In order to answer the problem of pride we have to engage the entire arsenal of our spiritual life.
It is possible that over the course of time we have fallen prey to the idea that we have to balance a certain amount of pride with anything spiritual in our lives. Purity of heart will not allow a percentage of pollution. Pride killed us in the garden, while humility made resurrection possible through the work of Christ on the cross. We cannot see the cross clearly and conclude that a little bit of pride will give us the balance that we suppose we need.
Having become Christians, we are not now immune to pride, but are rather more vulnerable to it in its most horrific form: Spiritual pride.

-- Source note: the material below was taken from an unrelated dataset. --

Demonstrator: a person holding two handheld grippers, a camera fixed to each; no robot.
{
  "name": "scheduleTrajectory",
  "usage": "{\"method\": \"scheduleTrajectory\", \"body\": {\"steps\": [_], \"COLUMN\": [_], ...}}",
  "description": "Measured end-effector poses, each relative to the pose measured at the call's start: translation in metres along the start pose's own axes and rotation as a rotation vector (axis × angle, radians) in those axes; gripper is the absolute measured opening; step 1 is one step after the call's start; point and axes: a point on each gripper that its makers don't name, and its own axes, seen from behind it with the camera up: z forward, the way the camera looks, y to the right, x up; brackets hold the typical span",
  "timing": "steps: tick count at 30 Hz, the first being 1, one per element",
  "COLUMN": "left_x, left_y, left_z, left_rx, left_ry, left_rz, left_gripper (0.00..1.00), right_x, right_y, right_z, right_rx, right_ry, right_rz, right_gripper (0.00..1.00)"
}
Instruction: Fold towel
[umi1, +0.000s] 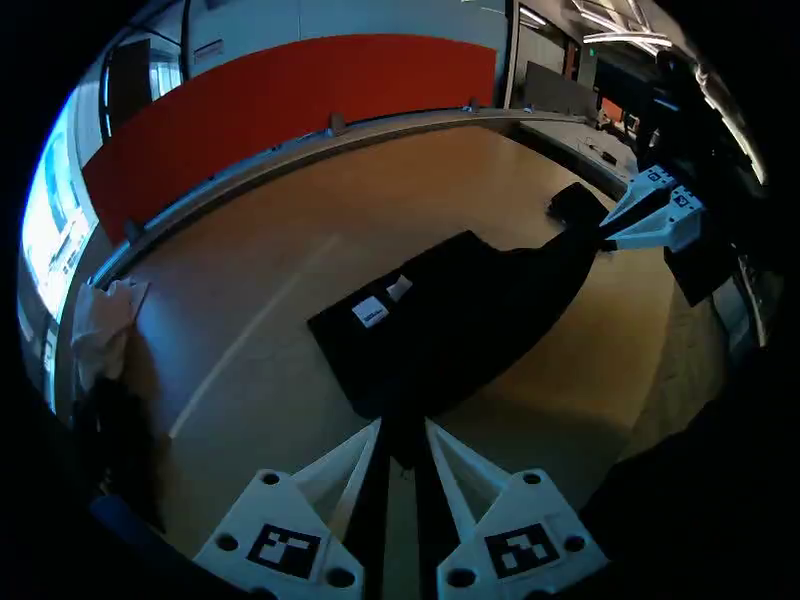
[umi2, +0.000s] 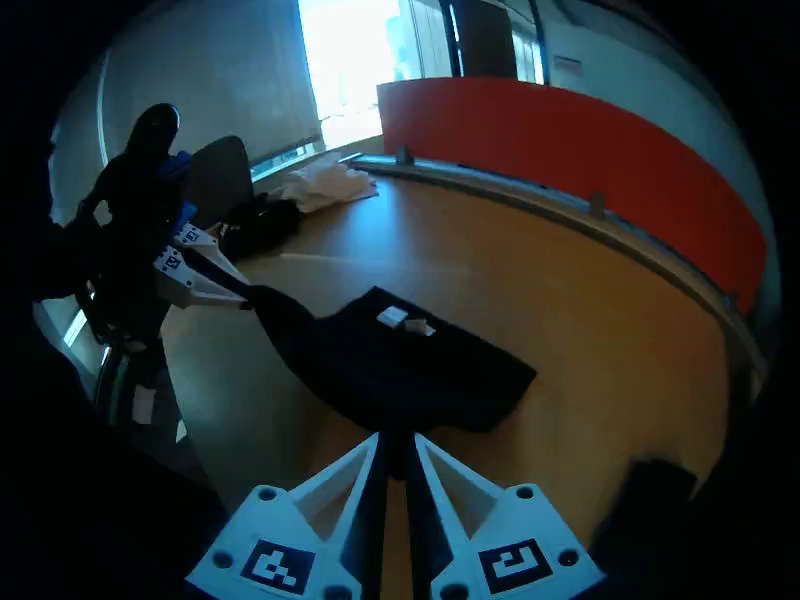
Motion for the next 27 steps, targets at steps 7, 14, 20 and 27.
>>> {"method": "scheduleTrajectory", "body": {"steps": [7,14,20,27], "left_x": [0.003,0.003,0.004,0.009], "left_y": [0.005,0.009,0.01,0.007], "left_z": [-0.009,-0.015,-0.014,-0.007], "left_rx": [-0.005,-0.018,-0.017,-0.01], "left_ry": [-0.003,-0.006,-0.004,0.002], "left_rz": [0.008,-0.01,-0.014,-0.018], "left_gripper": [0.15,0.15,0.15,0.15], "right_x": [0.002,-0.003,-0.004,-0.002], "right_y": [-0.003,-0.006,-0.006,0.001], "right_z": [-0.009,-0.014,-0.011,-0.006], "right_rx": [0.009,0.016,0.018,0.008], "right_ry": [-0.005,-0.015,-0.017,-0.018], "right_rz": [-0.005,-0.003,-0.001,0.003], "right_gripper": [0.1,0.1,0.1,0.1]}}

The presence of pride and the absence of humility are two sides of the same coin, but we must realize that the presence of pride undoes far more than humility. It contaminates every other aspect of the spiritual life. I can trace everything I have ever done wrong, and every right thing that I have avoided to a proud “me-first” spirit.
Pride won’t stop any of us from reading about self-abandonment to God’s providence, but it will most certainly stop us from actually abandoning ourselves to God’s providence.